* _SUPPLIED INFORMATION_
'''
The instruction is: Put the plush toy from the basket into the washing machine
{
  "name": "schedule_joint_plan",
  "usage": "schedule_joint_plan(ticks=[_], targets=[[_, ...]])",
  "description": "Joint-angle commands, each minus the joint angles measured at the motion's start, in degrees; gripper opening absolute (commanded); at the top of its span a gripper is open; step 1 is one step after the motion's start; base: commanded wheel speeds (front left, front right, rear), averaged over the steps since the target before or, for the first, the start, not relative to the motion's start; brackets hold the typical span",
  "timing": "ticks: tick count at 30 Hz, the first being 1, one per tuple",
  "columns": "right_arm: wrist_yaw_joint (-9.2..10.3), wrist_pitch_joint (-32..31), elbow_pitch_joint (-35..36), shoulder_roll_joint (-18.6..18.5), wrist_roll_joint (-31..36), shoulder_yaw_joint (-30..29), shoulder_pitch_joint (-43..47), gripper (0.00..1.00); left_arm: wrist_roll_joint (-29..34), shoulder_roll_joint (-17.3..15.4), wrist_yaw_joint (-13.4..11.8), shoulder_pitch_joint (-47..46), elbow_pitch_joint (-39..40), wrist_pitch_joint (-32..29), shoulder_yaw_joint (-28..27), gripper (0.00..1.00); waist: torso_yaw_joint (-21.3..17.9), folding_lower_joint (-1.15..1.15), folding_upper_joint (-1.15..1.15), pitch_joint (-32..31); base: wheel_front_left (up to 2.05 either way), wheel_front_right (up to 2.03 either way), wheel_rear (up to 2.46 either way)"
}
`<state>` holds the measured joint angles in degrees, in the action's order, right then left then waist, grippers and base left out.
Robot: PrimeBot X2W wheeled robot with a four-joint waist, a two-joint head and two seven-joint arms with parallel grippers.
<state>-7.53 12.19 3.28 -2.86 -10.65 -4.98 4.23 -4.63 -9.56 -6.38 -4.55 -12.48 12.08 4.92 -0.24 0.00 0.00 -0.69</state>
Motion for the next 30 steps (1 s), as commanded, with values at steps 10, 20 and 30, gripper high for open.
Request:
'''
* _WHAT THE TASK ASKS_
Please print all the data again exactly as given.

* _OUTPUT FOR THIS EXERCISE_
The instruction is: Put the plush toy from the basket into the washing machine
{
  "name": "schedule_joint_plan",
  "usage": "schedule_joint_plan(ticks=[_], targets=[[_, ...]])",
  "description": "Joint-angle commands, each minus the joint angles measured at the motion's start, in degrees; gripper opening absolute (commanded); at the top of its span a gripper is open; step 1 is one step after the motion's start; base: commanded wheel speeds (front left, front right, rear), averaged over the steps since the target before or, for the first, the start, not relative to the motion's start; brackets hold the typical span",
  "timing": "ticks: tick count at 30 Hz, the first being 1, one per tuple",
  "columns": "right_arm: wrist_yaw_joint (-9.2..10.3), wrist_pitch_joint (-32..31), elbow_pitch_joint (-35..36), shoulder_roll_joint (-18.6..18.5), wrist_roll_joint (-31..36), shoulder_yaw_joint (-30..29), shoulder_pitch_joint (-43..47), gripper (0.00..1.00); left_arm: wrist_roll_joint (-29..34), shoulder_roll_joint (-17.3..15.4), wrist_yaw_joint (-13.4..11.8), shoulder_pitch_joint (-47..46), elbow_pitch_joint (-39..40), wrist_pitch_joint (-32..29), shoulder_yaw_joint (-28..27), gripper (0.00..1.00); waist: torso_yaw_joint (-21.3..17.9), folding_lower_joint (-1.15..1.15), folding_upper_joint (-1.15..1.15), pitch_joint (-32..31); base: wheel_front_left (up to 2.05 either way), wheel_front_right (up to 2.03 either way), wheel_rear (up to 2.46 either way)"
}
`<state>` holds the measured joint angles in degrees, in the action's order, right then left then waist, grippers and base left out.
Robot: PrimeBot X2W wheeled robot with a four-joint waist, a two-joint head and two seven-joint arms with parallel grippers.
<state>-7.53 12.19 3.28 -2.86 -10.65 -4.98 4.23 -4.63 -9.56 -6.38 -4.55 -12.48 12.08 4.92 -0.24 0.00 0.00 -0.69</state>
Motion for the next 30 steps (1 s), as commanded, with values at steps 10, 20 and 30, gripper high for open.
Request:

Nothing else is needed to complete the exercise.